Однако сегодня мой традиционный, хотя и с каждым разом все более огорчительный субботний выход в свет с Соланж, похоже, под угрозой. Оказывается, в прошлую субботу я опять вел себя по-хулигански, и ей было за меня неловко. Приписываемый мне проступок я будто бы совершил во время третьего периода. «Монреальцы» — эти мокрые курицы — уже проигрывали 4:1 «Сенаторам» из Оттавы, и тут им в кои-то веки выпало поиграть в большинстве, а они тянут и тянут: прошла минута, и ни одного броска по воротам.
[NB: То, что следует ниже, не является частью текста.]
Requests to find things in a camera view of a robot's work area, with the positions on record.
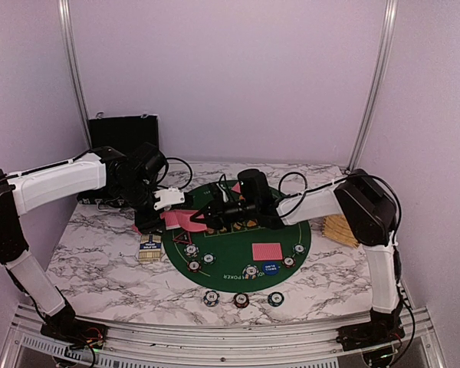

Саваж, идиот чертов, сделал передачу на пустое место, тем самым дав возможность захватить шайбу медлительному защитнику оттавцев, такому ездуну, что в доброе старое время он бы вообще вряд ли попал в хоккейную лигу Квебека. Потом шайбу принял Туржон, выкатился с нею на центр и, как в гольфе, забабахал в угол, куда тут же, отпихивая друг друга, кинулись Дэмпхауз и Саваж, схватившись в тучах снежной пыли чуть не врукопашную.